Scientists decipher the genome of Paspalum notatum: a key forage grass for South American agriculture

In a significant breakthrough for agronomic science, an international team of scientists has successfully deciphered the genome of Paspalum notatum, a forage grass essential for South American agriculture. This study, conducted by experts from CONICET and universities in France and Italy, reveals crucial information about the genes involved in both sexual and asexual reproduction processes of this plant, which could have a direct impact on crop improvement at a global scale.

Paspalum notatum has the unique ability to reproduce both sexually (through biparental seed formation) and asexually (via apomixis, producing clones of the mother plant). These reproductive mechanisms allow it to quickly adapt to different conditions and expand efficiently in its natural environment. However, apomixis remains a poorly understood phenomenon in many plant species, which makes the sequencing of this genome especially relevant for science.

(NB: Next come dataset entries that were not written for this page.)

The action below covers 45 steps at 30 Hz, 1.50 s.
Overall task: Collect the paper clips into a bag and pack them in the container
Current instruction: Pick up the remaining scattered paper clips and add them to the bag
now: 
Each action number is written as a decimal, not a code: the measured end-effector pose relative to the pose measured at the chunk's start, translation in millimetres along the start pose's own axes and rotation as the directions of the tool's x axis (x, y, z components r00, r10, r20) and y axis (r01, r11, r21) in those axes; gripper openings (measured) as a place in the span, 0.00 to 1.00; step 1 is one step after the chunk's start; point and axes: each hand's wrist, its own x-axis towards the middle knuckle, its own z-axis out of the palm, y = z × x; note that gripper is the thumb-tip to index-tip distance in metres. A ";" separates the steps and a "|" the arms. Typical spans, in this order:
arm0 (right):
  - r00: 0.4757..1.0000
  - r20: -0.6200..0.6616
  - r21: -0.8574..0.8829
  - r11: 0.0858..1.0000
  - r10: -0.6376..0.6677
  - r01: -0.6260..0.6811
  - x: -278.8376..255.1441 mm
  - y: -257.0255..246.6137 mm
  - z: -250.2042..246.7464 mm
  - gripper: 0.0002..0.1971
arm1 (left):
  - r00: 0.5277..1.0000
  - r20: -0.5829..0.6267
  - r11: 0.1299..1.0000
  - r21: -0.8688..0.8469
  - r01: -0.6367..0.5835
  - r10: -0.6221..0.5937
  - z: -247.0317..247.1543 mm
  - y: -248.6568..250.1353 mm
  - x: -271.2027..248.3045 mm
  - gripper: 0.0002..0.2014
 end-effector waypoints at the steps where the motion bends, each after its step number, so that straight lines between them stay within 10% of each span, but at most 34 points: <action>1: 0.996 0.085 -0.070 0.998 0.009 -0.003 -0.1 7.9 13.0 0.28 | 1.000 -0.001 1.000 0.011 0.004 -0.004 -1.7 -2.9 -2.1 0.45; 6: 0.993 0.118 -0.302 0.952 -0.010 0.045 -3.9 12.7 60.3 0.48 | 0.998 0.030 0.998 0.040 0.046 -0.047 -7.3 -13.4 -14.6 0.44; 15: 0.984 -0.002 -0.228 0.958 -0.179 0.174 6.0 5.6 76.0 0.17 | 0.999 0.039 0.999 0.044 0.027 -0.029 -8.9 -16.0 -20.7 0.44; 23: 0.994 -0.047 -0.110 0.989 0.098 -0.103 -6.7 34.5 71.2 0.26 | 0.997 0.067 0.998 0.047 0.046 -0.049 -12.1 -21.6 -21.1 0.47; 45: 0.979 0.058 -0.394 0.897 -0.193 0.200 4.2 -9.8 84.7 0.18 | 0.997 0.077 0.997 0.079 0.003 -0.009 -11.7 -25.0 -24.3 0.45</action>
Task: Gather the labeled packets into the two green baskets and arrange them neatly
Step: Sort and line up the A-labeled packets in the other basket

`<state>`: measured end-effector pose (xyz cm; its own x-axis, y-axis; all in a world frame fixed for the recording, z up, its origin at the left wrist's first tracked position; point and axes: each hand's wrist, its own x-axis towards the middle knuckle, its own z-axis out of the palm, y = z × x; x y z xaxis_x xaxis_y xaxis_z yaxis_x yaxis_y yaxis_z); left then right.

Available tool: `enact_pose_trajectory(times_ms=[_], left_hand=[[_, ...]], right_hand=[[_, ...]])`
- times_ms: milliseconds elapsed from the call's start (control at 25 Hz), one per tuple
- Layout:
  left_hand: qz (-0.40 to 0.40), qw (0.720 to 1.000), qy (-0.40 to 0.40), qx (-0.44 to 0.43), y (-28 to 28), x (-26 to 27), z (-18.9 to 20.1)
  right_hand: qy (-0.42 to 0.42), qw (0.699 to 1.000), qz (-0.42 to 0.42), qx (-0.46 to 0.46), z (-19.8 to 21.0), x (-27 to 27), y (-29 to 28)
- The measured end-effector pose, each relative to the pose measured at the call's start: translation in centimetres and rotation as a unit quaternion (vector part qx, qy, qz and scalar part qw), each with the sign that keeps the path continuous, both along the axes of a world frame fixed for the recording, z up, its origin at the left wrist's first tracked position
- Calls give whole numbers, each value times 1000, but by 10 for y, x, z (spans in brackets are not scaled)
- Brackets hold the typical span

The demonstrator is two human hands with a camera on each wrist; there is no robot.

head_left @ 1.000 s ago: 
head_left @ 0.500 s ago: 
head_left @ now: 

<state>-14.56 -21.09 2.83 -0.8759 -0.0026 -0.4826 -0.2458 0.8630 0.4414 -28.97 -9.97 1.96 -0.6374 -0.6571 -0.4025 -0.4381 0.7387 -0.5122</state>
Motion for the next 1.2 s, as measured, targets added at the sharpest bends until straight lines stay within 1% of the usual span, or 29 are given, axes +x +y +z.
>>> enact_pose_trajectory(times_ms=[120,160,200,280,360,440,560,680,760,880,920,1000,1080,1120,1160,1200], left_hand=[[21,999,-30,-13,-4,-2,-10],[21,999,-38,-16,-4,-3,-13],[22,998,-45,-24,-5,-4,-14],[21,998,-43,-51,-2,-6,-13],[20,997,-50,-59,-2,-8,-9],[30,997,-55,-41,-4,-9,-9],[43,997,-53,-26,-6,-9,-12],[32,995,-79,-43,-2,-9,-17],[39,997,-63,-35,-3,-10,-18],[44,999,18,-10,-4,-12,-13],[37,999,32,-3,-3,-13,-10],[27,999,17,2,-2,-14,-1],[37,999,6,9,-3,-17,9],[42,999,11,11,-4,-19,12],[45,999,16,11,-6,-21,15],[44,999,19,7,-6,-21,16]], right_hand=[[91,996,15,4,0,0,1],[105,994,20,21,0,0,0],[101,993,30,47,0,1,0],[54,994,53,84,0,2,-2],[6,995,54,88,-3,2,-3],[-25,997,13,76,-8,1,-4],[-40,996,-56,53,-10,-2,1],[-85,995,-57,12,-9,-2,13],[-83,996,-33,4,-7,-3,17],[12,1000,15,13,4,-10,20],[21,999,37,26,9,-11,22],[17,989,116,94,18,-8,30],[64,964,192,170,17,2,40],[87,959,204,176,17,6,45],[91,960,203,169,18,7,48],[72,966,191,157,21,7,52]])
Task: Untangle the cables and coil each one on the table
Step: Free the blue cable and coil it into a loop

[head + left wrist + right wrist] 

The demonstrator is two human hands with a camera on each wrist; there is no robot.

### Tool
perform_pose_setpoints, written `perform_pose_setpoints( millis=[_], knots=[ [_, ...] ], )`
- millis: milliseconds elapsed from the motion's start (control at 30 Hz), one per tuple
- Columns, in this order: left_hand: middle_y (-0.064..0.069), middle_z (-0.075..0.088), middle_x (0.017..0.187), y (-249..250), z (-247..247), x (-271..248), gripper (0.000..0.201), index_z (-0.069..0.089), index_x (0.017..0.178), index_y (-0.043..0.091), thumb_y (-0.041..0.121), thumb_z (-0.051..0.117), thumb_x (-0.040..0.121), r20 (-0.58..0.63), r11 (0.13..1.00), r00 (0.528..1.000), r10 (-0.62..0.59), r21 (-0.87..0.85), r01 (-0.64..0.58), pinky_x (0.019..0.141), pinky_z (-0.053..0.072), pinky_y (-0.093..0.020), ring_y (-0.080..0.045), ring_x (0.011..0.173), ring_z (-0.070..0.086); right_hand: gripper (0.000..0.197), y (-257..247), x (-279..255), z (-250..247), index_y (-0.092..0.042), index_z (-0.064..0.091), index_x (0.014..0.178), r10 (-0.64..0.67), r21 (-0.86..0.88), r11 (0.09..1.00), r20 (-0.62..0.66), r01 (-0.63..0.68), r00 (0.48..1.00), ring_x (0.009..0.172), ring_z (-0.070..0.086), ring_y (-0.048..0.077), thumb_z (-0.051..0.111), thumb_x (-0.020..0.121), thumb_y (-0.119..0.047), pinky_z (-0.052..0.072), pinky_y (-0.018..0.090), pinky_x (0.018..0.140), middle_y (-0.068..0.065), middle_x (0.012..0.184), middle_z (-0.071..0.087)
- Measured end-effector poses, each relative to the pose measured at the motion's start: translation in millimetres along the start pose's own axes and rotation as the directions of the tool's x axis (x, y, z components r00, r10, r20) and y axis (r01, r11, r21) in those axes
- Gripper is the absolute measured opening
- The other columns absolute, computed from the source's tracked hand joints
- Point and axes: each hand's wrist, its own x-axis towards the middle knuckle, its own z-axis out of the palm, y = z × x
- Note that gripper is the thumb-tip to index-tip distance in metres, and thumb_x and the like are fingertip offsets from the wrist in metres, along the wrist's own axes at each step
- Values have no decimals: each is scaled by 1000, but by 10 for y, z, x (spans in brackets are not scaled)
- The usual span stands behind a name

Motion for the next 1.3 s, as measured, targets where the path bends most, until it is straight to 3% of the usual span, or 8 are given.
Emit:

Thanks to this research, the scientists identified more than 45,000 genes of this grass species, providing a solid foundation to better understand the biological processes involved in both sexual and asexual seed formation. These findings hold great potential for application in the genetic improvement of other agronomic crops such as maize and rice, ultimately contributing to increasing global food production.

Impact on crop genetic improvement

One of the fundamental goals of this research is to use the knowledge obtained on the reproductive mechanisms of Paspalum notatum to enhance plant breeding programs. Genetic information about apomixis, which enables the creation of clonal seeds without sexual fertilization, can be used to develop hybrid varieties with superior agronomic traits, such as greater disease resistance and tolerance to extreme climate conditions.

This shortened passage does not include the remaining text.